Крестьянки, объединившись с мужчинами деревни, использовали в своих собственных целях официальный образ «бабы», аналогичный описанному Дэвис образу «буйной женщины»{952}
, который давал им защиту и преимущество перед чужаками, имевшими слабое представление о жизни в деревне. Советская власть лишила крестьянок всех классовых атрибутов, поставив во главу угла их пол, тем самым отрицая наличие у них какой-либо сознательности и самостоятельности. «Баба», по определению, не была способна на политический протест, который в представлении советских функционеров был связан с классовой борьбой, чем и воспользовались женщины деревни, вжившиеся в отведенную им роль. Подобная тактика являлась частью крестьянской народной культуры сопротивления и служила примером «официального протокола» крестьянского протеста, который, сталкиваясь с доминирующими классами и «будучи основан на подчиненной воле, подстраивался под ожидания власть имущих»{953}.Если бабьи бунты были чем-то большим, чем казались, то возможно ли, что их официальный образ представлял собой еще один тип политического конструкта? Если так, то у государства, возможно, также имелось свое понимание бабьих бунтов, которое отличалось от официального, но не заменяло его? Так, в книге «Бунт во имя царя» Филд предположил, что «миф о царе», то есть наивный монархизм, был удобен как крестьянству, так и царскому правительству во время выступлений крестьян после отмены крепостного права. Он основывался на представлении о крестьянах как об отсталых и верных царю, способных на бунт только в случае обмана их чужаками, использовавшими «простодушных» сельчан в своих целях. По Филду, этот миф давал режиму готовое объяснение возникновения любых социальных и политических проблем, ведущих к массовым выступлениям. Другими словами, и царь, и крестьянин участвовали во всеобщем обмане, целью которого было сгладить остроту волнений и деполитизировать народный бунт{954}
.Подобный миф во многих отношениях проявился и в советский период.
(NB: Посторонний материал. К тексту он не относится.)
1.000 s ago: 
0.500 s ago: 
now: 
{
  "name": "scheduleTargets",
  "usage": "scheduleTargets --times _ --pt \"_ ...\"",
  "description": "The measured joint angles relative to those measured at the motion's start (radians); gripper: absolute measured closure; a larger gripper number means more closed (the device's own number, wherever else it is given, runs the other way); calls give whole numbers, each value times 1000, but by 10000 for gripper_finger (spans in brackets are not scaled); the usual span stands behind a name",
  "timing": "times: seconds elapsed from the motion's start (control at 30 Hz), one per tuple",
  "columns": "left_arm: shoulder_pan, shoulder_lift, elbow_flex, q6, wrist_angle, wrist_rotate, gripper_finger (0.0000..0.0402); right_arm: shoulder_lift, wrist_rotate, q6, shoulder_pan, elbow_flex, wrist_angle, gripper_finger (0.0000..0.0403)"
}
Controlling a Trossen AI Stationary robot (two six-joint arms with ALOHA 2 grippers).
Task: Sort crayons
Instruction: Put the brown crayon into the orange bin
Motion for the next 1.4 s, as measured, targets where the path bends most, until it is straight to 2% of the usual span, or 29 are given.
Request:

Снисходительность государства находилась в прямой зависимости от противостоявшей ему угрозы. Официальные образы бабьего бунта и протеста деревенских женщин использовались для принижения значимости оппозиции коллективизации и маскировки ее истинной природы. Так, в большинстве секретных документов ОГПУ содержатся данные, которые говорят о понимании этой организацией истинных причин многих бабьих бунтов, несмотря на то что она продолжала возлагать на кулака вину за их разжигание и отрицать самостоятельность протеста женщин (см. выше). Бабьи бунты и бесклассовая природа «бабы» служили удобным оправданием участию в акциях протеста бедняков и середняков, поддержку которых не сумело завоевать государство. Кроме того, позволяя женщинам протестовать, власти, возможно, надеялись избежать более серьезных последствий бунтов, в которых участвовали бы и мужчины. Как писал М. Шолохов Сталину в 1932 г., если в дело вступали мужчины, «дело кончалось убийством»{955}
. Тот факт, что власть, несмотря на созданный при ее участии и использованный ею «официальный» образ «бабы», полностью осознавала суть женского протеста, подтверждается отсутствием «баб» в сталинском политическом искусстве первой половины 1930-х гг. Виктория Боннелл писала по этому поводу: «Новый мир деревни, изображенный на сталинских картинах того времени, стирал почти все проявления традиционной культуры и образа жизни женщин деревни»{956}. Однако их исчезновение могло быть продиктовано не только неприязнью к «бабе» как к символу культурной отсталости, но и страхом, который власти испытывали перед женщинами как главными участниками актов активного и коллективного крестьянского сопротивления коллективизации, готовыми ей ожесточенно и упорно противостоять.